Midi is just timestamps of when something was struck and played.


Research these on wiki or any other source that may suit you:

Midi
Audio files
VST
VSTI
Synthesizer
Sample Libraries
 
As above.

For example: my tracks are sample heavy - ALL AUDIO - But all my audio is triggered via MIDI.
 
By "mixing" do you mean the whole thing with music production, or really just "mixing", as a lot of people say mixing when they really mean music production.

Practically speaking, you're often dealing with heavier plugins when you're in the mixing phase, at least if you love fancy thirdparty plugins. And combine these heavy plugins with MIDI data and you'll have a really bad day with your CPU. So by freezing your tracks to audio samples instead you save a lot of power on the CPU, and you save frustration.

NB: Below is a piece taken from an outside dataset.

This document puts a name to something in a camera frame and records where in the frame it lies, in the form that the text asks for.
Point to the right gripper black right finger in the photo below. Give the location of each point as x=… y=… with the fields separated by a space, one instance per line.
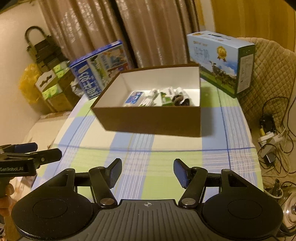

Or if you refer more to actual music production, there are a lot of loops to get your hands on and use in music production, and the great thing with them is that they're finely tuned by sounddesigners to have perfect sonic quality - but are they really your own production? Not really...
 
This definitely is the answer I was looking for. I'm finding a lot of times my CPU can't handle everything at once and I typically run into playback errors.

I understand MIDI can be transferred into audio but is there a way to transfer it back to midi for editing?
 
Answer to your question, yes. Anything like Melodyne newtone variaudio can revert an audio file back to midi.

Questions you can optionally answer at your leisure:
What do you use?
Fl studio?Ableton?Studio one?Reason?cubase etc or are you one of those who uses just straight up hardware only?

Some daws can do this by default called freezing or transforming tracks.
 
I actually use Logic. I tried out Ableton but it didn't really click for me. I hear every DAW essentially does the same thing but its just a matter of preference.

But anyway, I don't see an option in Logic for that
 
Logic has that option.
Some daws have options others don't.
Ableton has clip launching while most daws don't and it lacks freezing like some daws do etc but most daws are similar tools in them.


I use reason and s1, reason lacks it too but s1 doesn't.
All daws can bounce but few can revert without a tool like melodyne.